Exercise brief
Only certain lines below are wanted: those starting at the line containing "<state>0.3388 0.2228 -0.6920" and ending at the line containing "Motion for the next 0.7", both included, each retyped exactly.

=======

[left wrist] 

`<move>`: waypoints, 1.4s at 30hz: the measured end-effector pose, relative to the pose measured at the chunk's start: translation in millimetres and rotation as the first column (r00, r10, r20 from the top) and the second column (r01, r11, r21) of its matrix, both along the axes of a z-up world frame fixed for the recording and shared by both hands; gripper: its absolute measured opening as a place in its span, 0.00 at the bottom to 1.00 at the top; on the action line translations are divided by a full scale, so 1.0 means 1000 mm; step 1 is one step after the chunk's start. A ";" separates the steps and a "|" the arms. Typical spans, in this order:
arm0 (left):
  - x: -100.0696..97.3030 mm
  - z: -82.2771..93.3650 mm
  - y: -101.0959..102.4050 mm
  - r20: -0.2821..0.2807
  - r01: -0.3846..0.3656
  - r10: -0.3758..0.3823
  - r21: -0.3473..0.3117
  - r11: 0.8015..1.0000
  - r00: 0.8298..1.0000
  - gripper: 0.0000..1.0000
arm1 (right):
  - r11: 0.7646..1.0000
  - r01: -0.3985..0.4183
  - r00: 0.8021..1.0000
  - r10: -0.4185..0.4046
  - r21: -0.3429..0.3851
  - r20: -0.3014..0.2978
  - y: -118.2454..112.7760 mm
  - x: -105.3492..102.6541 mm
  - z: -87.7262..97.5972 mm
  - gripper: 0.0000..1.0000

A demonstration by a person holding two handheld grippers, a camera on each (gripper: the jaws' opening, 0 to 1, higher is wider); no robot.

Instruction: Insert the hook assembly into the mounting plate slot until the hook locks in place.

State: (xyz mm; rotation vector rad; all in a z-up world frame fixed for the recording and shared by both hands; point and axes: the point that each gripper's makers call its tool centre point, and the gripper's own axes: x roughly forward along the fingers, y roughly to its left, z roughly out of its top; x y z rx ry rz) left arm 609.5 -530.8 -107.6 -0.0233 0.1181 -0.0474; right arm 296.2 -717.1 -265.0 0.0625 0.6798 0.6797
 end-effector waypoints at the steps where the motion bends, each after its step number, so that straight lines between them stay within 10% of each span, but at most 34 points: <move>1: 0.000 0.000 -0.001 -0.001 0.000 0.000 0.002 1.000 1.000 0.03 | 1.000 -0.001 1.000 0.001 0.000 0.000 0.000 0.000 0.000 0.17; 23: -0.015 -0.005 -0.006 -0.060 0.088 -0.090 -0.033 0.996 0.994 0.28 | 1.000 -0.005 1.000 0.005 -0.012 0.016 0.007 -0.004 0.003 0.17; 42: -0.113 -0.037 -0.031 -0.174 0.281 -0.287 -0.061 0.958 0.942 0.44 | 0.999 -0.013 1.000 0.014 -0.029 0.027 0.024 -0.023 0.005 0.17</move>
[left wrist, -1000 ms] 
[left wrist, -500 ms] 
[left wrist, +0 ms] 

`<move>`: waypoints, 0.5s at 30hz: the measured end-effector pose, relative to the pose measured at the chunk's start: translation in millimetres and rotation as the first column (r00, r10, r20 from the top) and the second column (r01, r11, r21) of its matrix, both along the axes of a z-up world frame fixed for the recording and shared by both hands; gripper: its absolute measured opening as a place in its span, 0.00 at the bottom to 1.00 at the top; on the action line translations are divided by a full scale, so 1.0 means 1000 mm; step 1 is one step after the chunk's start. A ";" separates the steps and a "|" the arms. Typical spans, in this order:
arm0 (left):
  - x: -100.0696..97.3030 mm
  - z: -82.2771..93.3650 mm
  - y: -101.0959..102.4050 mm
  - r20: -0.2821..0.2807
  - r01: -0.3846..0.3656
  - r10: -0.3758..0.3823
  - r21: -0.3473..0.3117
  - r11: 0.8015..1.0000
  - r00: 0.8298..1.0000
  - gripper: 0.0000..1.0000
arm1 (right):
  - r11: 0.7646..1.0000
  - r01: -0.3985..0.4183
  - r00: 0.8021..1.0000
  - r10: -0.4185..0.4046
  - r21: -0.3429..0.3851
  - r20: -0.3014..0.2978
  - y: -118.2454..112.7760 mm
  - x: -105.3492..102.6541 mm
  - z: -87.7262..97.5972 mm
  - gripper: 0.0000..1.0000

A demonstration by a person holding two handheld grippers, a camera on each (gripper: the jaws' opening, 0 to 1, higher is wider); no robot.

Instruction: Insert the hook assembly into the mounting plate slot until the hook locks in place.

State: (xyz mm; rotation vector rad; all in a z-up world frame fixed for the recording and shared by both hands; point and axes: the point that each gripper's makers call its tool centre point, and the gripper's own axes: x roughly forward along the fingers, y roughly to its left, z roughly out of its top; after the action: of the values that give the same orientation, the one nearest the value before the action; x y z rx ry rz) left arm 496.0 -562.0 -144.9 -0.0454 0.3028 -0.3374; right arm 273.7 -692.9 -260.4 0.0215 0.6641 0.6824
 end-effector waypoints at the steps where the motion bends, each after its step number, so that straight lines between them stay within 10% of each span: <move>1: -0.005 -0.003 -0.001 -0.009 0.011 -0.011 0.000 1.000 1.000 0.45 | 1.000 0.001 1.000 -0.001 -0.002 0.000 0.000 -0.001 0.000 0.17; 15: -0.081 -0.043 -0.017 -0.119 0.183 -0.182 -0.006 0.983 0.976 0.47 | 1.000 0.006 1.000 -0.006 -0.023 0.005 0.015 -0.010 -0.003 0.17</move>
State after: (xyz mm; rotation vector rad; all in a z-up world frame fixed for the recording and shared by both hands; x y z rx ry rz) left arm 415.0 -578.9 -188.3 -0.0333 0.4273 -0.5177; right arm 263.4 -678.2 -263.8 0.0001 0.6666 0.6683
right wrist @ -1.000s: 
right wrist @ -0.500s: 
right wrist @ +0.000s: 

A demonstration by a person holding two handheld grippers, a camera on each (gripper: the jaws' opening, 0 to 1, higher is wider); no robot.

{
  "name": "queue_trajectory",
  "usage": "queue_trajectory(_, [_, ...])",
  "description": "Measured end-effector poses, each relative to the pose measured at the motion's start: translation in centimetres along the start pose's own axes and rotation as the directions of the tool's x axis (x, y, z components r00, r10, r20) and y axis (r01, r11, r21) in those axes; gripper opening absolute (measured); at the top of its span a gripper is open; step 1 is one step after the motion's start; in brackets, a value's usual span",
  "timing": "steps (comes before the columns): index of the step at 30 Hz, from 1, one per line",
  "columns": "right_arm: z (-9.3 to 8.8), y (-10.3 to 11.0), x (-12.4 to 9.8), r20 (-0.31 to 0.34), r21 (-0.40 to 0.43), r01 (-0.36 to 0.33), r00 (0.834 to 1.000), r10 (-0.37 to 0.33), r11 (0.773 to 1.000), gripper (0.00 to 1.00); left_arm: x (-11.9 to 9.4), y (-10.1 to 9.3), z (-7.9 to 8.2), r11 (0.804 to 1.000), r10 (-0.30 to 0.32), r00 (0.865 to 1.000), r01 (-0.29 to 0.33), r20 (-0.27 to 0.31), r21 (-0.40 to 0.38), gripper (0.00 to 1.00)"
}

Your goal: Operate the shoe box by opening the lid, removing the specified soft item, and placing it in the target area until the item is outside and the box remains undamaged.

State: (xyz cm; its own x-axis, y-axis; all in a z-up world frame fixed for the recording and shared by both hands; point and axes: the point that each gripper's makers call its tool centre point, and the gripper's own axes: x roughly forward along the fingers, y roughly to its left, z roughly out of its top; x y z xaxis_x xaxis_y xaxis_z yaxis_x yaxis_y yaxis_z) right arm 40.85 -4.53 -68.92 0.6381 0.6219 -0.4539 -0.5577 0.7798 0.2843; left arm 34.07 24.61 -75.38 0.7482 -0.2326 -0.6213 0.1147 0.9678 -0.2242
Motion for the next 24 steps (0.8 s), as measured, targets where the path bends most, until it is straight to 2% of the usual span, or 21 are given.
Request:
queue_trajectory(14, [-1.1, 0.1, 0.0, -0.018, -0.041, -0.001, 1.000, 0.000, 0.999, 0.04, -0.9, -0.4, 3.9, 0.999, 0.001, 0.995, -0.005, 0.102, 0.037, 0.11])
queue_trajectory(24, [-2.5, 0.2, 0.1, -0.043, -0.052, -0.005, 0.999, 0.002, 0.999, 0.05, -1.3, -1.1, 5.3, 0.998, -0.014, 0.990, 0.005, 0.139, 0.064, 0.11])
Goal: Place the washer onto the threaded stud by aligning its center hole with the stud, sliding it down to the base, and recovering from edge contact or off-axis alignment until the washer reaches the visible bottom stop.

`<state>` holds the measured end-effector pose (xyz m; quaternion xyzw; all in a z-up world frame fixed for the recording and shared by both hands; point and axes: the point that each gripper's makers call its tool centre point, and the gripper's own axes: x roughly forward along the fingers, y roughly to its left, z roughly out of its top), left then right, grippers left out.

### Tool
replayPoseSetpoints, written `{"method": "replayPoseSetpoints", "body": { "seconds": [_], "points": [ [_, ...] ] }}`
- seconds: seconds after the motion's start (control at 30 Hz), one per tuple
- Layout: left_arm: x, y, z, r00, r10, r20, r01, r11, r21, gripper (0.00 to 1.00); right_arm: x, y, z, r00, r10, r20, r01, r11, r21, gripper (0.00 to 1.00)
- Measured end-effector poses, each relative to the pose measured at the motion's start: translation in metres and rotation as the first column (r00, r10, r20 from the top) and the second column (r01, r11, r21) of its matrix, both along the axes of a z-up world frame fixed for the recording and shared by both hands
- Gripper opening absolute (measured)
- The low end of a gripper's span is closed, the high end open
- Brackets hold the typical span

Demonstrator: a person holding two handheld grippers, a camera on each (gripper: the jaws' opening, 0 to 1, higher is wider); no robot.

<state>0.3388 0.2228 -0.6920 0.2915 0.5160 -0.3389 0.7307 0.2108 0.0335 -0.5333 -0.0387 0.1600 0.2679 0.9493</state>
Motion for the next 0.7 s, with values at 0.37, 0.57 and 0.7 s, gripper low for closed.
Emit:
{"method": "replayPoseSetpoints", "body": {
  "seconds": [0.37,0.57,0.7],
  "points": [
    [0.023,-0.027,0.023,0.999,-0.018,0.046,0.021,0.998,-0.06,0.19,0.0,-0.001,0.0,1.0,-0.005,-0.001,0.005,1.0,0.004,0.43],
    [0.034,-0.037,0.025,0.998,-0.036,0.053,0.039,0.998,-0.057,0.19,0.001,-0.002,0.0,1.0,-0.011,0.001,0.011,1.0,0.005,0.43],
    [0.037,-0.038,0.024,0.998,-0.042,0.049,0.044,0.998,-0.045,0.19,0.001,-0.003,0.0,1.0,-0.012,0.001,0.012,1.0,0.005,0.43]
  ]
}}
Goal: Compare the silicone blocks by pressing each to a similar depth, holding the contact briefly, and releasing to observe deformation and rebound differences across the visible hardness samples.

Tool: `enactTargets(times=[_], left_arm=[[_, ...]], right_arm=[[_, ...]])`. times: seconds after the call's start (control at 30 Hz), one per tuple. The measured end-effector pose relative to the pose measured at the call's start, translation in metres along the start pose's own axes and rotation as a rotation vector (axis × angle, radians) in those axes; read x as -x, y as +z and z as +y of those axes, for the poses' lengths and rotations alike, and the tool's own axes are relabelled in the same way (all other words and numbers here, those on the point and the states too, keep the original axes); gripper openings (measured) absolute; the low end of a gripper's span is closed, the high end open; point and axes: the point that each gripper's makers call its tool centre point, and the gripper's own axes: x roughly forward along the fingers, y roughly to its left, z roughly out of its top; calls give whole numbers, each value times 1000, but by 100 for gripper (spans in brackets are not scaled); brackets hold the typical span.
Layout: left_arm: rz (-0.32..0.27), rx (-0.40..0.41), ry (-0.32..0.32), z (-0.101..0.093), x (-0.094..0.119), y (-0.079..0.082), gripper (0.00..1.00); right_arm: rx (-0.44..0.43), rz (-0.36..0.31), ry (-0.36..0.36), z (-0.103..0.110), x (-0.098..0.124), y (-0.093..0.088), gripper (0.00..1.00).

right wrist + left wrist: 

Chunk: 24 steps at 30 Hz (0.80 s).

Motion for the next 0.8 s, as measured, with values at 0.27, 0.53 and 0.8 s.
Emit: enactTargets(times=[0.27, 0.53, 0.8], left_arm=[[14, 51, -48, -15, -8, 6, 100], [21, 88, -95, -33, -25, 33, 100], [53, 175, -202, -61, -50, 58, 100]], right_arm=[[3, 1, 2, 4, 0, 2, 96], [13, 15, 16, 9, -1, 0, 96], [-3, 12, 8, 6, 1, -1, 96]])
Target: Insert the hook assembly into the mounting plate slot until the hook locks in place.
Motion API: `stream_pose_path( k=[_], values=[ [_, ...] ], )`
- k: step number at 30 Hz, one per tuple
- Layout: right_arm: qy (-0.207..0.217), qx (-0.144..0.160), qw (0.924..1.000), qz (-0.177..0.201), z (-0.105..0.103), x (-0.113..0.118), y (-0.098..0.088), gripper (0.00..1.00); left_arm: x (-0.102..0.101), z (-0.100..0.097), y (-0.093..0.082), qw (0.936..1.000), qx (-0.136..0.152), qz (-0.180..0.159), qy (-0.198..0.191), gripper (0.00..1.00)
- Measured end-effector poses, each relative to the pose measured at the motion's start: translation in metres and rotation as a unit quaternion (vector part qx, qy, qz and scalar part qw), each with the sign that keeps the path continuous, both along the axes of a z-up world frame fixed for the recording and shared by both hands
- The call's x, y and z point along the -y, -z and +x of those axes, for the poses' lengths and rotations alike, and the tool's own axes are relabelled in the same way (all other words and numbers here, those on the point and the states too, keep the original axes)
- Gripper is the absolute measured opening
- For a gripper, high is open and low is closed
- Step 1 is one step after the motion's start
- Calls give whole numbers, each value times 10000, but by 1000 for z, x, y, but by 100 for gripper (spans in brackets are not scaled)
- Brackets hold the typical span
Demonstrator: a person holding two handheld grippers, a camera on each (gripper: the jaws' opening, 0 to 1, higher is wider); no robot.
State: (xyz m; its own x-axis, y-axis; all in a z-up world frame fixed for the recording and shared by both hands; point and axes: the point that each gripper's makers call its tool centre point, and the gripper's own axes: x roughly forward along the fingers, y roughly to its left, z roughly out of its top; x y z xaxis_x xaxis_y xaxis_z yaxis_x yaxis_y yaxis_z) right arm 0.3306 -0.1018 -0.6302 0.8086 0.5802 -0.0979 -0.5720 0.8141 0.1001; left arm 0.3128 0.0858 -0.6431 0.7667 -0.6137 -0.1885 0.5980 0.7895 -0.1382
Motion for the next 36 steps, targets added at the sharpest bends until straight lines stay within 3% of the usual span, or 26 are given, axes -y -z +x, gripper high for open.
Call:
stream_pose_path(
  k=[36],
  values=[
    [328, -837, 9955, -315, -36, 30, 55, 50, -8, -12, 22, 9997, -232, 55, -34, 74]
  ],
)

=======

Exercise response
<state>0.3388 0.2228 -0.6920 0.2915 0.5160 -0.3389 0.7307 0.2108 0.0335 -0.5333 -0.0387 0.1600 0.2679 0.9493</state>
Motion for the next 0.7 s, with values at 0.37, 0.57 and 0.7 s, gripper low for closed.

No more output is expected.